Ein Oberfeldarzt hat mir nach dem Einsatz eine Posttraumatische Belastungsstörung (PTBS) diagnostiziert – aber mich nicht in Therapie geschickt. Er sagte: „Am besten gehen Sie noch mal in den Einsatz.“ Das war der medizinische Ansatz damals. So bin ich 2003 und 2005 wieder nach Afghanistan. 2005 hatte ich erneut mit Sprengstoff zu tun – das war retraumatisierend. Heute weiß man, dass das völlig falsch war. Damals wusste man nicht, wie man mit PTBS umgehen soll.
Sind Sie heute wütend auf den Arzt?
Nein, nicht auf ihn. Meine Wut richtet sich mehr gegen die Politik. Sie hat uns in diese Einsätze geschickt – ohne zu wissen, was danach passieren soll. Nach den Erlebnissen des Zweiten Weltkriegs wusste man, wie viele Verwundete und Traumatisierte heimkehren. Die Bundeswehr hatte kein Konzept, was mit seelisch Verletzten passiert. Das Einsatzversorgungsgesetz von 2010 hat nicht wirklich geholfen. Wer ein Bein verlor, bekam Unterstützung. Wer psychisch krank wurde, fiel durchs Raster.
Hat sich daran etwas geändert?
Ja, aber nur, weil wir Druck gemacht haben – öffentlich, in den Medien, als Betroffene. Von sich aus hat niemand etwas getan, weder das Verteidigungsministerium noch die Politik. Ich weiß heute, was politische Lippenbekenntnisse sind. Die Verbesserungen wurden erkämpft.
Der Bundeswehr-Einsatzveteran und Buchautor Robert Müller. (Quelle: imago stock&people)
Robert Müller ging 1998 als Wehrpflichtiger zu den Fallschirmjägern der Bundeswehr. Er nahm an Auslandseinsätzen im Kosovo und in Afghanistan teil. Während eines Einsatzes wurde er schwer traumatisiert und leidet seither an PTBS. Er blieb über 20 Jahre bei der Bundeswehr und schrieb das Buch „Soldatenglück“ (2012) über seine Erfahrungen. Er lebt in Stade bei Hamburg und setzt sich für die Belange von Einsatzveteranen ein.
Sie selbst haben sich lange nicht geöffnet. Warum?

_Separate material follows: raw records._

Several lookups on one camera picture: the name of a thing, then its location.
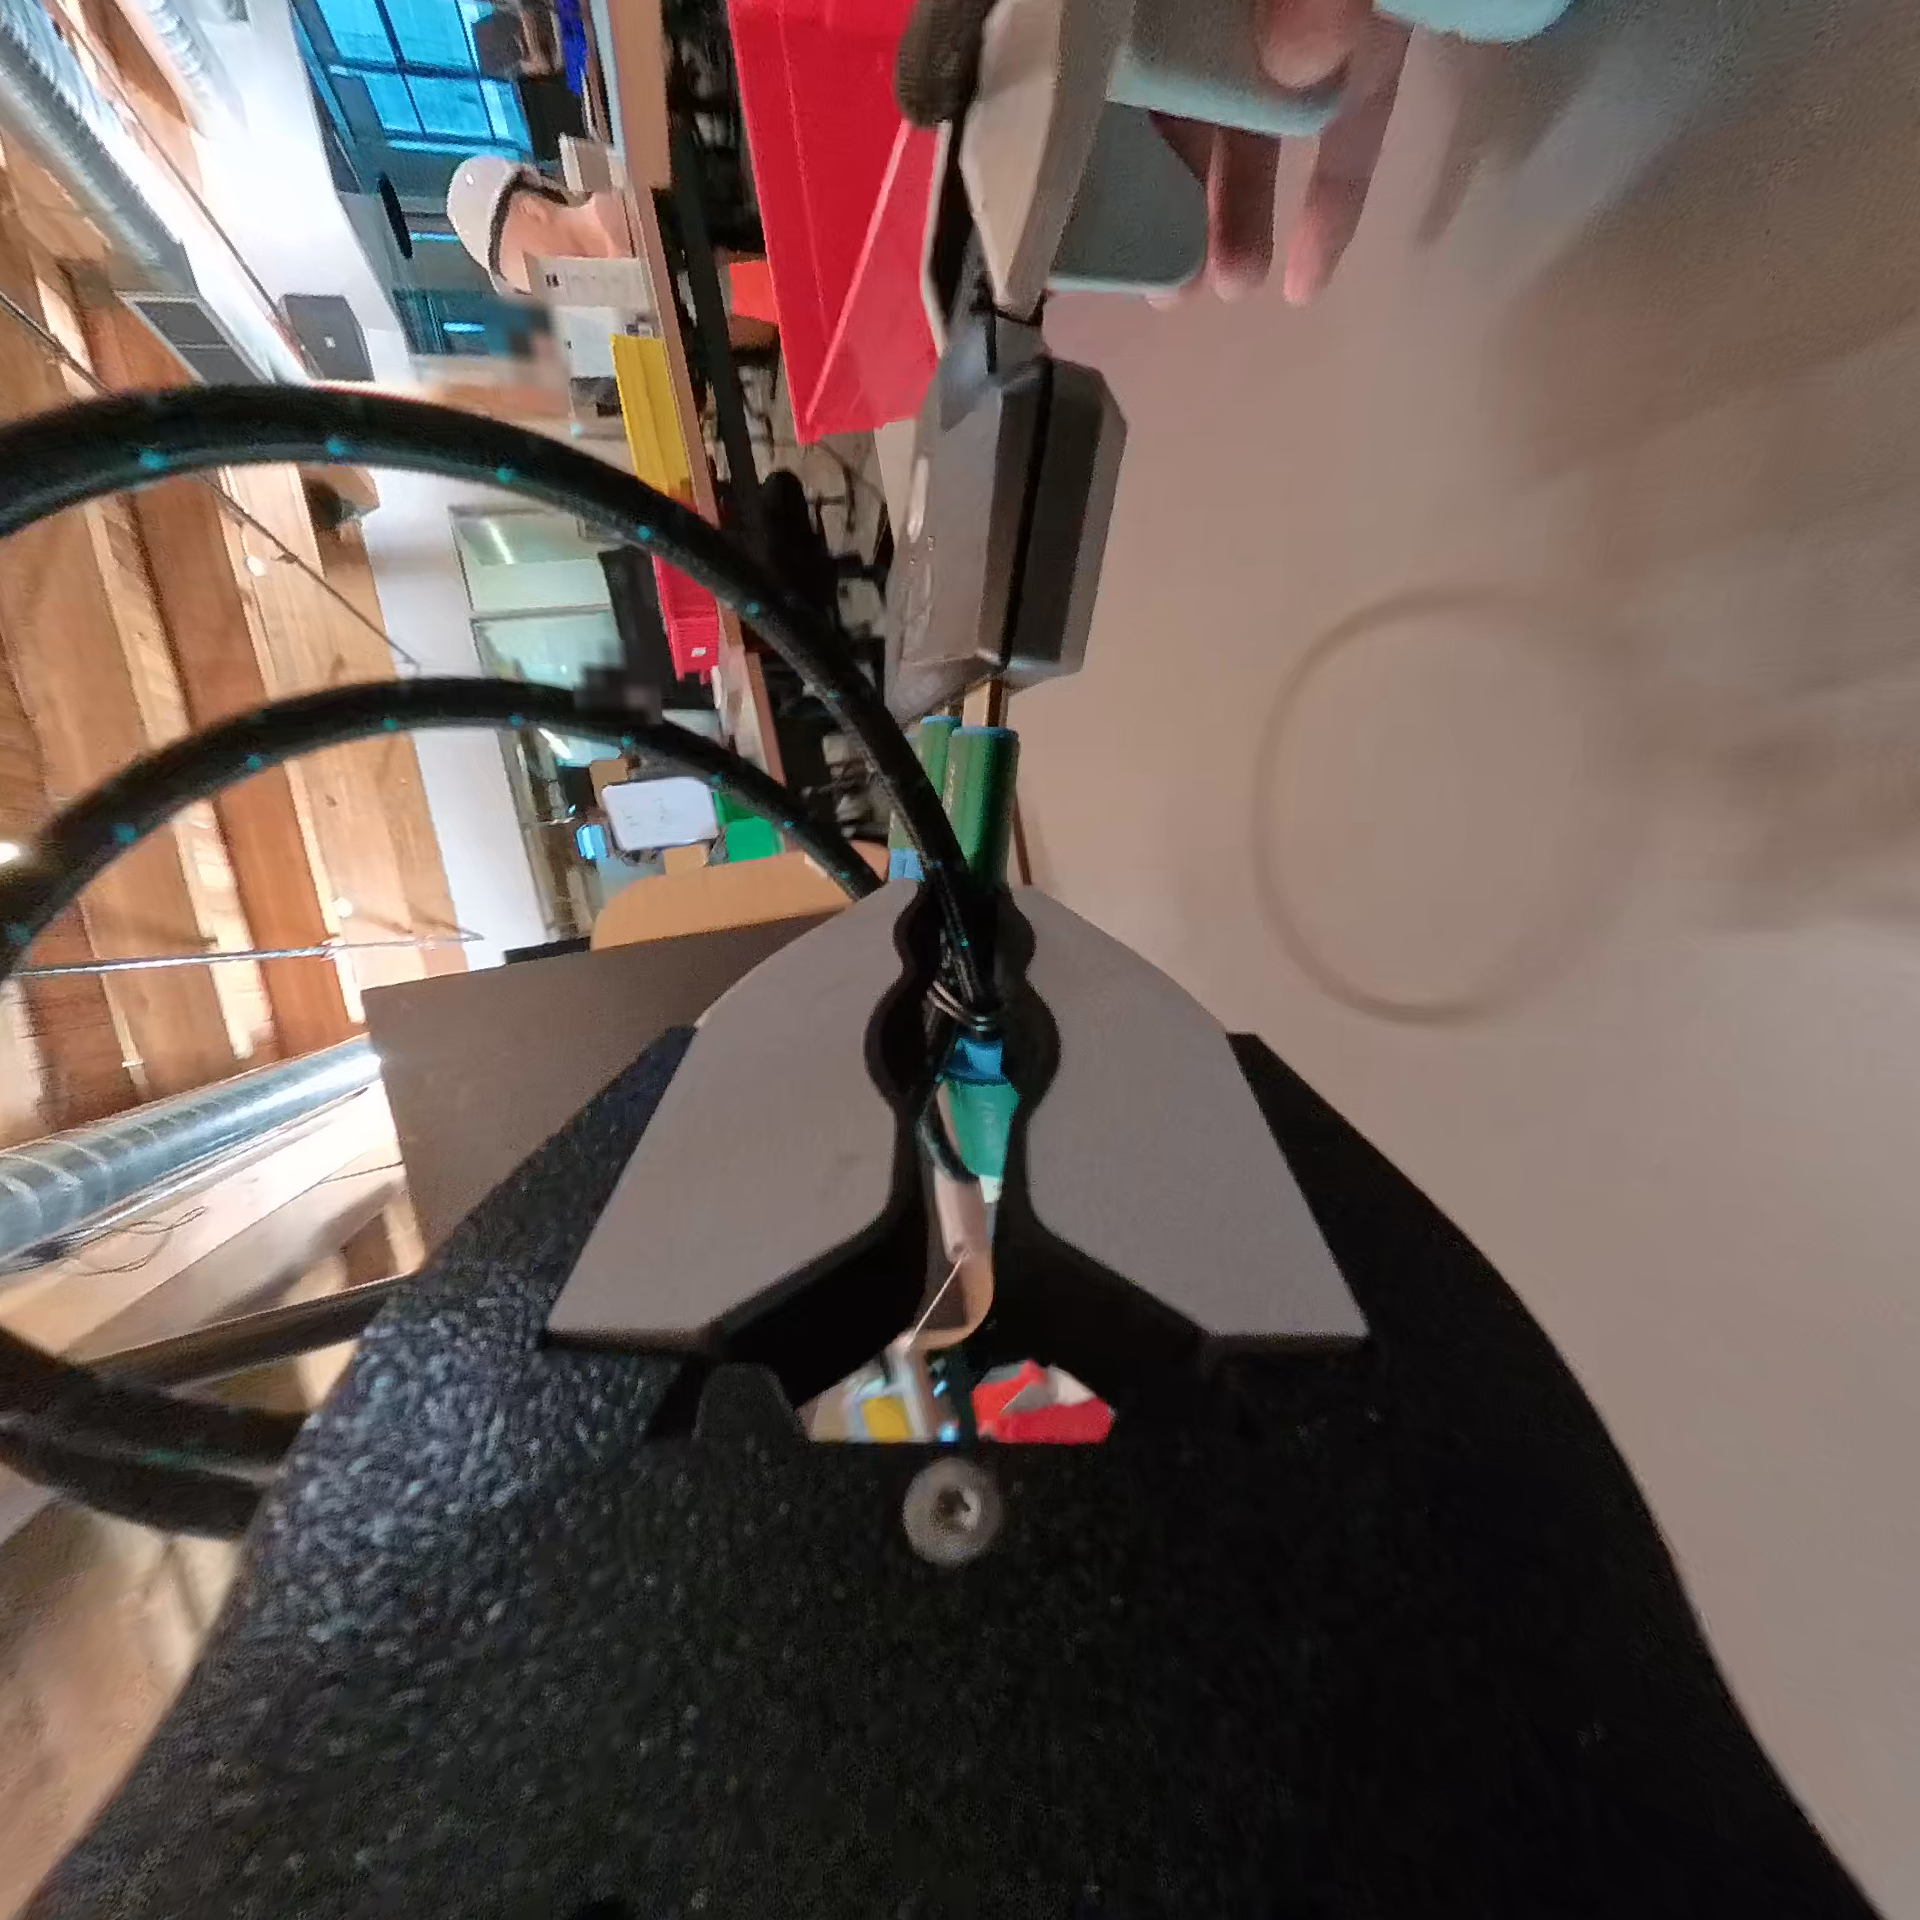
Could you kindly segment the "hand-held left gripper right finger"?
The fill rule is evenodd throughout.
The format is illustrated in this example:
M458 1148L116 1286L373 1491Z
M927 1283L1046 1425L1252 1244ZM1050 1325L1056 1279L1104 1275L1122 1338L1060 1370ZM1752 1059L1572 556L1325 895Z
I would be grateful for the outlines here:
M1017 1353L1314 1353L1367 1322L1223 1026L1041 888L1001 898L1017 1091L989 1328Z

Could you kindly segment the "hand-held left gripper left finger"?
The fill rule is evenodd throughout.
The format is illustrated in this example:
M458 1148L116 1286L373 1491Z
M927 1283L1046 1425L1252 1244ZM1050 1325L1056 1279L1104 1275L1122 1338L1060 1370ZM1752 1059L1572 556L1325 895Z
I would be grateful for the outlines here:
M553 1344L865 1363L930 1266L917 1085L926 899L887 882L698 1021L550 1307Z

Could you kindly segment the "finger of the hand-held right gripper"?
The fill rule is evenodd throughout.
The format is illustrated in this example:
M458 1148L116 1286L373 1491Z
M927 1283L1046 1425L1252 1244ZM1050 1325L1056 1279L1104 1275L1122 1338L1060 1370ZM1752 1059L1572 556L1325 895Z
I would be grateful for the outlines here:
M1131 3L994 3L984 22L959 171L996 310L1141 294L1114 213L1096 208L1100 116Z

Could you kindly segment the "red plastic bin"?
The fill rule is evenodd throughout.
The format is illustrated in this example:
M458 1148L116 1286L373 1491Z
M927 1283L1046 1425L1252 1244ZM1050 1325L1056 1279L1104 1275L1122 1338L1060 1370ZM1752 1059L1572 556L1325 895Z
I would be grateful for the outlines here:
M730 3L733 64L804 444L912 420L938 349L920 274L935 131L894 64L909 3Z

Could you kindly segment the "black usb hub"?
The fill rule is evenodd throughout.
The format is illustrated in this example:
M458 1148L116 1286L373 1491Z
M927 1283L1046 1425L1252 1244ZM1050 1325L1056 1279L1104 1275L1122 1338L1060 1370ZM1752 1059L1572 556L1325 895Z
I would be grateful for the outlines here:
M884 697L902 724L996 680L1080 671L1125 420L1106 380L1047 353L950 350L917 421L887 580Z

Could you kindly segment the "braided hdmi cable green plugs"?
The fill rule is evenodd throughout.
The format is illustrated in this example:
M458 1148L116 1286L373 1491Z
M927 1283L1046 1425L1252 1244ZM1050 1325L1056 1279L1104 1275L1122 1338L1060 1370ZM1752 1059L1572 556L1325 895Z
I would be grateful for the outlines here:
M906 829L943 921L926 1009L957 1037L994 1037L996 912L967 875L930 778L844 639L771 565L643 483L530 430L443 405L278 384L190 386L69 405L4 429L4 538L69 509L179 478L253 466L341 464L440 475L530 497L661 559L733 610L827 707L865 754ZM835 831L737 753L624 704L495 678L411 678L310 690L250 708L147 754L59 813L4 875L4 977L35 940L185 808L278 767L374 737L430 730L533 730L594 737L730 792L787 835L849 899L876 878ZM300 1435L289 1415L185 1401L118 1384L3 1342L4 1466L100 1514L235 1540Z

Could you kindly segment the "grey desk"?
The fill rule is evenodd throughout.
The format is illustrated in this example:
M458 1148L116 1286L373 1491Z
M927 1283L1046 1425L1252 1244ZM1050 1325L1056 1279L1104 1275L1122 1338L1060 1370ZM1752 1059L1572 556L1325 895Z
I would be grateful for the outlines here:
M1916 5L1421 41L1329 287L1060 297L1128 420L1031 878L1596 1404L1916 1915Z

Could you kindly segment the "person's right hand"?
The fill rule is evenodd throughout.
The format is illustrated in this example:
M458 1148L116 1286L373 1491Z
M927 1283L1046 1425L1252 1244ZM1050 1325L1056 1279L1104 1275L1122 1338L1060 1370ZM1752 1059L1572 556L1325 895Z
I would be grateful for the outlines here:
M1282 297L1315 301L1349 249L1403 84L1411 27L1370 3L1268 3L1253 42L1269 79L1294 92L1338 87L1340 116L1320 131L1297 218L1277 243L1280 145L1253 131L1159 118L1208 203L1212 294L1257 294L1282 254Z

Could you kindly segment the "yellow storage bin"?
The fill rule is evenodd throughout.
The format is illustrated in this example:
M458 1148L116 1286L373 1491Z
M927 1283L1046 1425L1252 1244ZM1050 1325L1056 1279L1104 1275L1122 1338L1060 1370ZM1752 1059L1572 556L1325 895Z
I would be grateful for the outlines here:
M654 493L693 506L687 440L660 337L615 334L609 343L617 409L635 475Z

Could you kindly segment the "small red storage bin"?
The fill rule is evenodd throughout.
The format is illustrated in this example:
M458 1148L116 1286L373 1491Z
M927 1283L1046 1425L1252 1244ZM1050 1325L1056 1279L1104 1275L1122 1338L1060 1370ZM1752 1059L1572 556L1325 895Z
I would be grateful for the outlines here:
M660 623L677 680L708 686L721 662L721 610L714 596L684 569L652 557Z

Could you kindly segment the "silver air duct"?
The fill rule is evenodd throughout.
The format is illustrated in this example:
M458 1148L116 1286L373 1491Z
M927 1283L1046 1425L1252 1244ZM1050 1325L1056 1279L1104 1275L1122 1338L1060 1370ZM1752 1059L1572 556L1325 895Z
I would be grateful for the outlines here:
M125 287L197 297L189 256L125 166L125 131L35 3L3 5L3 124L106 237Z
M57 1256L111 1212L253 1150L378 1081L378 1055L369 1039L357 1037L4 1148L3 1273Z

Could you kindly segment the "black wall speaker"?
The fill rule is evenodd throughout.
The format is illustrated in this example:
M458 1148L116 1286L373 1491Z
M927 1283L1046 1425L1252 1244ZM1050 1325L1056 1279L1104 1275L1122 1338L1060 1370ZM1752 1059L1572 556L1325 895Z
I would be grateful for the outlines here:
M337 294L286 294L278 309L306 369L319 382L373 382L363 324L349 297Z

Ich war Fallschirmjäger. Da spricht man nicht über Schwäche. Unser Leitspruch war: „Klagt nicht, kämpft.“ Wenn man psychische Probleme hatte, ging man nicht in die FU-6 – die psychiatrische Abteilung. Das war „nur was für Kriegsdienstverweigerer oder Drogenabhängige“. Für jemanden mit Kommandolehrgängen war das eine Demütigung. Ich habe das lange versteckt – mit allen Konsequenzen.
Was bedeutete das für Ihr Privatleben?
Meine Ehe ging in die Brüche. Ich habe den Kontakt zu meinen zwei älteren Töchtern verloren – und das tut weh. Ich wollte ein guter Vater sein, habe es aber nicht geschafft. Ich funktioniere nicht in allen Lebenslagen. Und dafür trage ich die Verantwortung.